The development project, known as "Destiny," was a planned 40,000-acre community in central Florida, envisioned by Pugliese and DeLuca, co-founder of the Subway sandwich chain.

At the time of the alleged secret recordings, Hodkin was working for DeLuca, minding DeLuca's interests in the project while leasing space in Pugliese's Delray Beach office building, according to court records.

Throughout his firm's 2009 tenancy in the building, Hodkin "was unaware that the defendants were using the surreptitiously installed camera to observe him and listen to what he reasonably believed to be private conversations," the lawsuit states.

The Destiny project -- one of the largest community development ventures in Florida's recent history -- imploded in its early stages, after DeLuca alleged that Pugliese had set up a network of shell companies to siphon off cash and fund personal indulgences.

Pugliese and his manager Joseph Reamer were arrested in 2012 and charged with conspiracy to defraud, money laundering and grand theft for allegedly stealing money from the project. Pugliese's legal team maintained that the matter was a civil dispute and had no place in criminal courts.

Insisting he was the one who was swindled, Pugliese argued that DeLuca had lied about the interest rate that they had been charged on a project loan, so DeLuca could skim a few extra interest points for himself and rake in millions of dollars of undisclosed profits.

Five years of litigation between the two wealthy men passed before Hodkin found out about the secret recordings in his office, according to his lawsuit. Hodkin claims he learned of the recordings when some of Pugliese's old emails surfaced amid April 2015 proceedings in that litigation.

In a newly-revealed email, Pugliese's computer tech employee, Rene Remesar, wrote to Pugliese that "the camera in Adam's office has been installed" as per Pugliese's request, the lawsuit states.

Pugliese's manager then responded in another email, thanking Remesar and reminding Remesar to show Pugliese how to remotely access the camera on his computer, according to Hodkin.

Pugliese's civil attorney, Edgar Belaval, told Courthouse News that the allegations of unauthorized recordings are nonsense.

"Adam Hodkin is a puppet of Fred DeLuca," Belaval said. "The allegations are baseless and meritless and may be subject to sanctions."

Belaval said that the emails cited in Hodkin's lawsuit are referencing legitimate security recording equipment, not devices meant to spy on tenants. The equipment was set up in Pugliese's office building just as it would be in any other office building, as a security measure, Belaval said.

Trial for the criminal fraud case against Pugliese is set to start Sept. 11.
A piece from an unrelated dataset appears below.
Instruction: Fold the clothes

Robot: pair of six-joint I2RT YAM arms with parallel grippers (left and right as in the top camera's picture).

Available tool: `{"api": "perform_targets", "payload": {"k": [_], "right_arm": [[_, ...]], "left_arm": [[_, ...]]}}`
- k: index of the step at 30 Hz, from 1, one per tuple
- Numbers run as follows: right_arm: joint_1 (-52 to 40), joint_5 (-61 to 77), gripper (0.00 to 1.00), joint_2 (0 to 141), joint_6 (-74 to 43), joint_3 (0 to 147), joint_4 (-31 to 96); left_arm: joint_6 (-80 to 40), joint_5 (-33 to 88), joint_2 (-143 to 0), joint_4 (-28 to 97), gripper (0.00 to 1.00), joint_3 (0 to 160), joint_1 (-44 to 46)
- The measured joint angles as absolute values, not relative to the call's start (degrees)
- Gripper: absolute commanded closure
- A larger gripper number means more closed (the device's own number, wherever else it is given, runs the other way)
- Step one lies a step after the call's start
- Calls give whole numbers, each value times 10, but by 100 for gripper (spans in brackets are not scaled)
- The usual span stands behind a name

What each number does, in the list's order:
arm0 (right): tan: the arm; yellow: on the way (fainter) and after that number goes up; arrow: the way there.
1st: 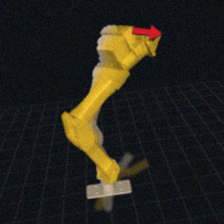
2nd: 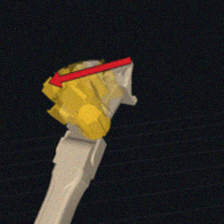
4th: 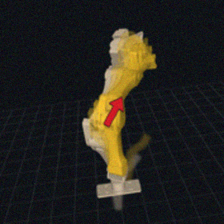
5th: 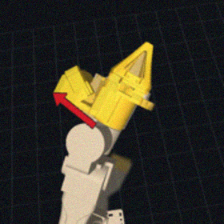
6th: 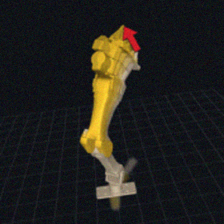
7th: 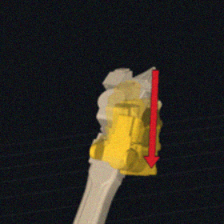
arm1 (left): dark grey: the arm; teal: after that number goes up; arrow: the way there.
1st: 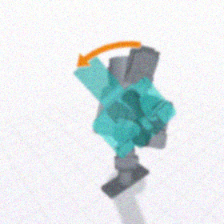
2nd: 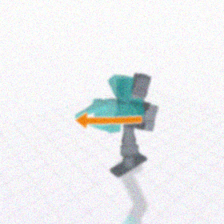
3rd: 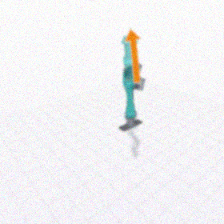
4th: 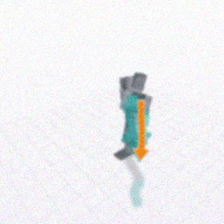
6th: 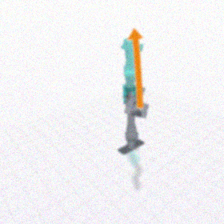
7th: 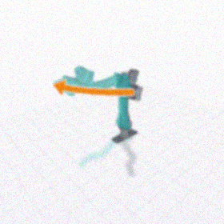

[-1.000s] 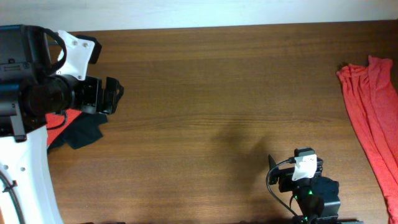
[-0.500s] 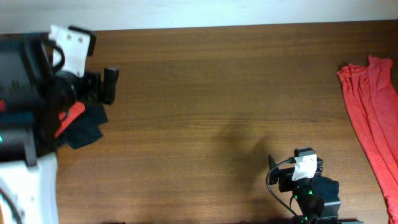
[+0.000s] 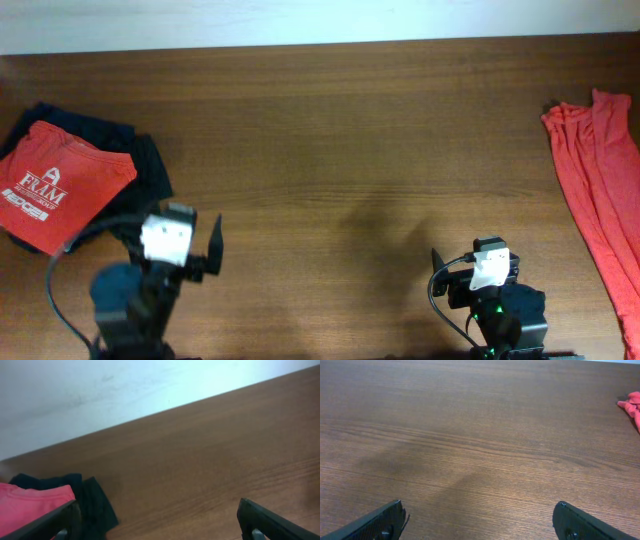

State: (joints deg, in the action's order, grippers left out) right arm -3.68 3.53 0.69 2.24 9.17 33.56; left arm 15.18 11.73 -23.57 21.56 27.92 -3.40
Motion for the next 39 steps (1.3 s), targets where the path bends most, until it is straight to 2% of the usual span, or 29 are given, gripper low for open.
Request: {"api": "perform_targets", "payload": {"k": [7, 13, 22, 39], "right_arm": [[-37, 35, 1, 7, 22, 92, 336], [-37, 36, 1, 7, 22, 92, 336], [-37, 36, 1, 7, 22, 92, 336], [-37, 36, 1, 7, 22, 92, 336]], "left_arm": [[152, 117, -69, 203, 1, 144, -34], [150, 117, -12, 157, 1, 57, -33], [150, 117, -9, 125, 1, 48, 2], [150, 117, -9, 125, 1, 48, 3]]}}
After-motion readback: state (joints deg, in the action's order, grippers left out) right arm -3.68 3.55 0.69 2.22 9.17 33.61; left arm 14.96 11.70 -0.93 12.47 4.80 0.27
Pugliese's legal team has suggested that DeLuca's attorneys at the law firm of Holland & Knight had run to prosecutors and pulled strings with Palm Beach County state attorney Michael McAuliffe, a former Holland & Knight partner, in order to precipitate the criminal charges.

The employment dates in McAuliffe's LinkedIn profile indicate that he stepped down from his state attorney position in March 2012, roughly six months before the charges were filed against Pugliese.

An audio recording allegedly documenting a conversation between DeLuca and one of his Holland & Knight attorneys has been anonymously disseminated online, purporting to show that the evidence which was presented to prosecutors was fabricated. It is alleged that DeLuca asks in the recording if the Holland & Knight attorney could lose his law license for proffering the dubious evidence.

A judge refused to let Pugliese's counsel introduce the supposed Holland & Knight recording into the years-old civil court battle.

Hodkin's attorney, Robert Buschel, declined to comment about whether there was a link between that recording and the recordings cited in Hodkin's lawsuit.

Hodkin is seeking damages for trespass, conspiracy, invasion of privacy, breach of quiet enjoyment, and illegal interception of communications. The defendants named in his lawsuit include Pugliese, his son Anthony Pugliese IV, Reamer, Remesar, and the Pugliese-owned company Pineapple Grove Developers.

Prior to his arrest, Pugliese sat on the judicial nominating commission for the Fifteenth Judicial Circuit, where he is set to be tried in September on the fraud charges.